### REQUIRED ACTION
Print the data exactly as it is given, please.

### SUPPLIED MATERIAL
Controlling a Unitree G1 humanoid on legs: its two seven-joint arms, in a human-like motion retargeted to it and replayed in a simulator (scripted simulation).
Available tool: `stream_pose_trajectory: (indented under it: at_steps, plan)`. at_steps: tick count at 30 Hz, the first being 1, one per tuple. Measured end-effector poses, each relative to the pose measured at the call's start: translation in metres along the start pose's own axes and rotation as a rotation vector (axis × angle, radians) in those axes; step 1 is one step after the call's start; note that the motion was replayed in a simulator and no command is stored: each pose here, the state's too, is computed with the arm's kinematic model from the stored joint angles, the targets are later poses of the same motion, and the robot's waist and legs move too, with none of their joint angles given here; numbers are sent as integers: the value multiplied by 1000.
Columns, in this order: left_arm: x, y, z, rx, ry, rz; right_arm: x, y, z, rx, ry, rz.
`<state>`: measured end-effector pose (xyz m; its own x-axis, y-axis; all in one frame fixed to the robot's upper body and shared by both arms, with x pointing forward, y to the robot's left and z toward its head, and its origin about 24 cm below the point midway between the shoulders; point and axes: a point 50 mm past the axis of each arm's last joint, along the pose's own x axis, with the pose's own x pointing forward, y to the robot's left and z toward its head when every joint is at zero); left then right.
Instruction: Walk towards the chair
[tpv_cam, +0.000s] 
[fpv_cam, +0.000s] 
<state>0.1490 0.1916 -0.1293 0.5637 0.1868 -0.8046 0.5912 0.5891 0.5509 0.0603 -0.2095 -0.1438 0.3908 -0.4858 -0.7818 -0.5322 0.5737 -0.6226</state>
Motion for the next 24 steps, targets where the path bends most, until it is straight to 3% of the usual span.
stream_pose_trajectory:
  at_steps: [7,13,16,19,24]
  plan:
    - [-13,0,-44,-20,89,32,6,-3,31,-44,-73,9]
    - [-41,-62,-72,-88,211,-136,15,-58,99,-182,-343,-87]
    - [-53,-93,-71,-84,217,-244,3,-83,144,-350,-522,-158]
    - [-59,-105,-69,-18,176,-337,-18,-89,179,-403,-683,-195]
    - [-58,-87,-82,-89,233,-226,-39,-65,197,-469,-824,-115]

### TASK RESPONSE
Controlling a Unitree G1 humanoid on legs: its two seven-joint arms, in a human-like motion retargeted to it and replayed in a simulator (scripted simulation).
Available tool: `stream_pose_trajectory: (indented under it: at_steps, plan)`. at_steps: tick count at 30 Hz, the first being 1, one per tuple. Measured end-effector poses, each relative to the pose measured at the call's start: translation in metres along the start pose's own axes and rotation as a rotation vector (axis × angle, radians) in those axes; step 1 is one step after the call's start; note that the motion was replayed in a simulator and no command is stored: each pose here, the state's too, is computed with the arm's kinematic model from the stored joint angles, the targets are later poses of the same motion, and the robot's waist and legs move too, with none of their joint angles given here; numbers are sent as integers: the value multiplied by 1000.
Columns, in this order: left_arm: x, y, z, rx, ry, rz; right_arm: x, y, z, rx, ry, rz.
`<state>`: measured end-effector pose (xyz m; its own x-axis, y-axis; all in one frame fixed to the robot's upper body and shared by both arms, with x pointing forward, y to the robot's left and z toward its head, and its origin about 24 cm below the point midway between the shoulders; point and axes: a point 50 mm past the axis of each arm's last joint, along the pose's own x axis, with the pose's own x pointing forward, y to the robot's left and z toward its head when every joint is at zero); left then right.
Instruction: Walk towards the chair
[tpv_cam, +0.000s] 
[fpv_cam, +0.000s] 
<state>0.1490 0.1916 -0.1293 0.5637 0.1868 -0.8046 0.5912 0.5891 0.5509 0.0603 -0.2095 -0.1438 0.3908 -0.4858 -0.7818 -0.5322 0.5737 -0.6226</state>
Motion for the next 24 steps, targets where the path bends most, until it is straight to 3% of the usual span.
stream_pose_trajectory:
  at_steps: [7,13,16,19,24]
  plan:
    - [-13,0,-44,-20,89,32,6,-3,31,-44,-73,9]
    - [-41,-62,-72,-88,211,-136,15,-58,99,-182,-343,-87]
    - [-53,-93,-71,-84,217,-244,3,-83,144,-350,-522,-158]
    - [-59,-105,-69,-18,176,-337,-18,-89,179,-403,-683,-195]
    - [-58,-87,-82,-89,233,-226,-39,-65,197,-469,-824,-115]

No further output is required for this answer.